→ **TASK BRIEF**
Reproduce the listing that follows, unchanged and complete.

#### THE DATA ####

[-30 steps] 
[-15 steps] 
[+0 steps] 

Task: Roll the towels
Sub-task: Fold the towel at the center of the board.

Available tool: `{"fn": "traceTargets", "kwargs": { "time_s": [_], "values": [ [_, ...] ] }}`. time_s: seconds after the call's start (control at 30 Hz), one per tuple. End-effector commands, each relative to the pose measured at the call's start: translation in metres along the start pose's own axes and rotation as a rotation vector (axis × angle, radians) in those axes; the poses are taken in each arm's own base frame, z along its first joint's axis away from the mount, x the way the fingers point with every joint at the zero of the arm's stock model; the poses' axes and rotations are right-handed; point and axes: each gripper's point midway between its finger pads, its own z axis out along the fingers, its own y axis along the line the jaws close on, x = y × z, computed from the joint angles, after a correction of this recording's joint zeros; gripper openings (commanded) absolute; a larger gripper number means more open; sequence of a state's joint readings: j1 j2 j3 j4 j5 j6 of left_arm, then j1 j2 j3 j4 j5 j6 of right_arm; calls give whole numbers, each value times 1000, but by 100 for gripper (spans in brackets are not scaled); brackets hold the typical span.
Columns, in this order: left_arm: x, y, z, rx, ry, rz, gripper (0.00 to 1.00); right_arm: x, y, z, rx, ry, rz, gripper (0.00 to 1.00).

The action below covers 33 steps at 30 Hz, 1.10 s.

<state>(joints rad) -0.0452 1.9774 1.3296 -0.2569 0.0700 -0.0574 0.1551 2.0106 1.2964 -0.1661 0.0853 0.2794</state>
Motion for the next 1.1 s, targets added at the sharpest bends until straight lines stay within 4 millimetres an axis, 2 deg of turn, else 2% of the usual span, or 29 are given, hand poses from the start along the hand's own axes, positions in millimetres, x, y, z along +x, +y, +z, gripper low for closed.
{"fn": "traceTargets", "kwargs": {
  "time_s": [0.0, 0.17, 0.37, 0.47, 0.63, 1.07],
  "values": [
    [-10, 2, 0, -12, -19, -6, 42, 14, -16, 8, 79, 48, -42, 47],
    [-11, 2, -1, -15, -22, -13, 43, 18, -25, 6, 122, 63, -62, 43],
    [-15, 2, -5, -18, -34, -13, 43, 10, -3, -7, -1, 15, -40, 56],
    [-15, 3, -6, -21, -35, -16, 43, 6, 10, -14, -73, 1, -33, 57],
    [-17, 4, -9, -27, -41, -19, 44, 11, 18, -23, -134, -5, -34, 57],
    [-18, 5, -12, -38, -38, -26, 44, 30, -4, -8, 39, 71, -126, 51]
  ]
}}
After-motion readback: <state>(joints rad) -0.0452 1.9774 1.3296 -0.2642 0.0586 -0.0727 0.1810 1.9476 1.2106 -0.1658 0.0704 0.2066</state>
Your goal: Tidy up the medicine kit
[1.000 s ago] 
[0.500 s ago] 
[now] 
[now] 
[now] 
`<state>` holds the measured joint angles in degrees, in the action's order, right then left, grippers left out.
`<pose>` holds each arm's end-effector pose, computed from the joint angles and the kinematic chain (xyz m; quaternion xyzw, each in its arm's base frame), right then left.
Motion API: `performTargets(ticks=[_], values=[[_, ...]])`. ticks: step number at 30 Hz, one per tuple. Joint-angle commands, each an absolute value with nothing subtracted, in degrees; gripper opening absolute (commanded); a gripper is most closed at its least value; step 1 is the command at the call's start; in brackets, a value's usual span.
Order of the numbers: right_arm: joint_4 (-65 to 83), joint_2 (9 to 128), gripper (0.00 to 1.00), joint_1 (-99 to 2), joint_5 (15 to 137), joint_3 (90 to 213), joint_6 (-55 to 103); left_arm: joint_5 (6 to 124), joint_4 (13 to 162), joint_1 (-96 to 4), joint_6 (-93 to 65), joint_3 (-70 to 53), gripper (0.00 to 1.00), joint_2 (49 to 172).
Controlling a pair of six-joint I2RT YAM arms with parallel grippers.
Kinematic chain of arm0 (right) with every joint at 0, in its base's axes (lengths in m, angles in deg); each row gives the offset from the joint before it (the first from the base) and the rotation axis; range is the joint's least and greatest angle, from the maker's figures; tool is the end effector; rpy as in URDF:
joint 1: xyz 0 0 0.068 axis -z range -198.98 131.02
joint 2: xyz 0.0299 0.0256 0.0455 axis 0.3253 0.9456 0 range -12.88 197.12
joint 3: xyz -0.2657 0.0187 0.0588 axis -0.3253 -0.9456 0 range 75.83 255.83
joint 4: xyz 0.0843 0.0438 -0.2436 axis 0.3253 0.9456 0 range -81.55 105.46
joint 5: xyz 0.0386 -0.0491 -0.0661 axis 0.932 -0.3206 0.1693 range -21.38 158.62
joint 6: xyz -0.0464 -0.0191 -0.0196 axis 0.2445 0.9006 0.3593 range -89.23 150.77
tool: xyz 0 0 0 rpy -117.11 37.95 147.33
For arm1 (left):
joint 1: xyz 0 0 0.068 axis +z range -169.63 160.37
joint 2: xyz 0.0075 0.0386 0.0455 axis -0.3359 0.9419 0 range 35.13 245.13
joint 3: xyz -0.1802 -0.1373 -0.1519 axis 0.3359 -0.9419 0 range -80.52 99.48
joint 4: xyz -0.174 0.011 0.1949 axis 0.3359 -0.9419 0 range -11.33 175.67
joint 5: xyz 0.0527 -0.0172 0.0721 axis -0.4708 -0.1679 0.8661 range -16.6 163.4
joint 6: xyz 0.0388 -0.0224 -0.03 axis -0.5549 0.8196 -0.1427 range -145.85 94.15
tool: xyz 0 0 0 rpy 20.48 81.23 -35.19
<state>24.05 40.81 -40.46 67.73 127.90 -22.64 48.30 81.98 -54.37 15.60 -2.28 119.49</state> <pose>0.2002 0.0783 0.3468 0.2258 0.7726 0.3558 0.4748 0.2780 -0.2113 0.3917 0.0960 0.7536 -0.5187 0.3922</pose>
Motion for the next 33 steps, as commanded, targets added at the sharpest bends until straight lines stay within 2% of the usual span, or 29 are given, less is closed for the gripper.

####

→ **RESULT FOR THIS EXERCISE**
[-30 steps] 
[-15 steps] 
[+0 steps] 

Task: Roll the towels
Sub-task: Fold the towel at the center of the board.

Available tool: `{"fn": "traceTargets", "kwargs": { "time_s": [_], "values": [ [_, ...] ] }}`. time_s: seconds after the call's start (control at 30 Hz), one per tuple. End-effector commands, each relative to the pose measured at the call's start: translation in metres along the start pose's own axes and rotation as a rotation vector (axis × angle, radians) in those axes; the poses are taken in each arm's own base frame, z along its first joint's axis away from the mount, x the way the fingers point with every joint at the zero of the arm's stock model; the poses' axes and rotations are right-handed; point and axes: each gripper's point midway between its finger pads, its own z axis out along the fingers, its own y axis along the line the jaws close on, x = y × z, computed from the joint angles, after a correction of this recording's joint zeros; gripper openings (commanded) absolute; a larger gripper number means more open; sequence of a state's joint readings: j1 j2 j3 j4 j5 j6 of left_arm, then j1 j2 j3 j4 j5 j6 of right_arm; calls give whole numbers, each value times 1000, but by 100 for gripper (spans in brackets are not scaled); brackets hold the typical span.
Columns, in this order: left_arm: x, y, z, rx, ry, rz, gripper (0.00 to 1.00); right_arm: x, y, z, rx, ry, rz, gripper (0.00 to 1.00).

The action below covers 33 steps at 30 Hz, 1.10 s.

<state>(joints rad) -0.0452 1.9774 1.3296 -0.2569 0.0700 -0.0574 0.1551 2.0106 1.2964 -0.1661 0.0853 0.2794</state>
Motion for the next 1.1 s, targets added at the sharpest bends until straight lines stay within 4 millimetres an axis, 2 deg of turn, else 2% of the usual span, or 29 are given, hand poses from the start along the hand's own axes, positions in millimetres, x, y, z along +x, +y, +z, gripper low for closed.
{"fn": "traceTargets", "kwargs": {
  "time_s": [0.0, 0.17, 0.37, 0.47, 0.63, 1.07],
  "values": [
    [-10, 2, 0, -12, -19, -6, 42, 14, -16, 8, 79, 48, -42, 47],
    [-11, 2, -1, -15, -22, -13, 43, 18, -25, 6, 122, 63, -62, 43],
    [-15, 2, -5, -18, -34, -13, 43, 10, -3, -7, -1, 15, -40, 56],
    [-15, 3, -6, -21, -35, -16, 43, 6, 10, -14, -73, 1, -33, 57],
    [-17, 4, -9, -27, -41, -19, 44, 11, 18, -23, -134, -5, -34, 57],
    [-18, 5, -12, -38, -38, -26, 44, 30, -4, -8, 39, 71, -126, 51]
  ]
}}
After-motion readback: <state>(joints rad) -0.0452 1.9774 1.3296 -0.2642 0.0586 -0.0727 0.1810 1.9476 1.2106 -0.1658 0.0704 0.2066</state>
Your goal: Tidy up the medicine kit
[1.000 s ago] 
[0.500 s ago] 
[now] 
[now] 
[now] 
`<state>` holds the measured joint angles in degrees, in the action's order, right then left, grippers left out.
`<pose>` holds each arm's end-effector pose, computed from the joint angles and the kinematic chain (xyz m; quaternion xyzw, each in its arm's base frame), right then left.
Motion API: `performTargets(ticks=[_], values=[[_, ...]])`. ticks: step number at 30 Hz, one per tuple. Joint-angle commands, each an absolute value with nothing subtracted, in degrees; gripper opening absolute (commanded); a gripper is most closed at its least value; step 1 is the command at the call's start; in brackets, a value's usual span.
Order of the numbers: right_arm: joint_4 (-65 to 83), joint_2 (9 to 128), gripper (0.00 to 1.00), joint_1 (-99 to 2), joint_5 (15 to 137), joint_3 (90 to 213), joint_6 (-55 to 103); left_arm: joint_5 (6 to 124), joint_4 (13 to 162), joint_1 (-96 to 4), joint_6 (-93 to 65), joint_3 (-70 to 53), gripper (0.00 to 1.00), joint_2 (49 to 172).
Controlling a pair of six-joint I2RT YAM arms with parallel grippers.
Kinematic chain of arm0 (right) with every joint at 0, in its base's axes (lengths in m, angles in deg); each row gives the offset from the joint before it (the first from the base) and the rotation axis; range is the joint's least and greatest angle, from the maker's figures; tool is the end effector; rpy as in URDF:
joint 1: xyz 0 0 0.068 axis -z range -198.98 131.02
joint 2: xyz 0.0299 0.0256 0.0455 axis 0.3253 0.9456 0 range -12.88 197.12
joint 3: xyz -0.2657 0.0187 0.0588 axis -0.3253 -0.9456 0 range 75.83 255.83
joint 4: xyz 0.0843 0.0438 -0.2436 axis 0.3253 0.9456 0 range -81.55 105.46
joint 5: xyz 0.0386 -0.0491 -0.0661 axis 0.932 -0.3206 0.1693 range -21.38 158.62
joint 6: xyz -0.0464 -0.0191 -0.0196 axis 0.2445 0.9006 0.3593 range -89.23 150.77
tool: xyz 0 0 0 rpy -117.11 37.95 147.33
For arm1 (left):
joint 1: xyz 0 0 0.068 axis +z range -169.63 160.37
joint 2: xyz 0.0075 0.0386 0.0455 axis -0.3359 0.9419 0 range 35.13 245.13
joint 3: xyz -0.1802 -0.1373 -0.1519 axis 0.3359 -0.9419 0 range -80.52 99.48
joint 4: xyz -0.174 0.011 0.1949 axis 0.3359 -0.9419 0 range -11.33 175.67
joint 5: xyz 0.0527 -0.0172 0.0721 axis -0.4708 -0.1679 0.8661 range -16.6 163.4
joint 6: xyz 0.0388 -0.0224 -0.03 axis -0.5549 0.8196 -0.1427 range -145.85 94.15
tool: xyz 0 0 0 rpy 20.48 81.23 -35.19
<state>24.05 40.81 -40.46 67.73 127.90 -22.64 48.30 81.98 -54.37 15.60 -2.28 119.49</state> <pose>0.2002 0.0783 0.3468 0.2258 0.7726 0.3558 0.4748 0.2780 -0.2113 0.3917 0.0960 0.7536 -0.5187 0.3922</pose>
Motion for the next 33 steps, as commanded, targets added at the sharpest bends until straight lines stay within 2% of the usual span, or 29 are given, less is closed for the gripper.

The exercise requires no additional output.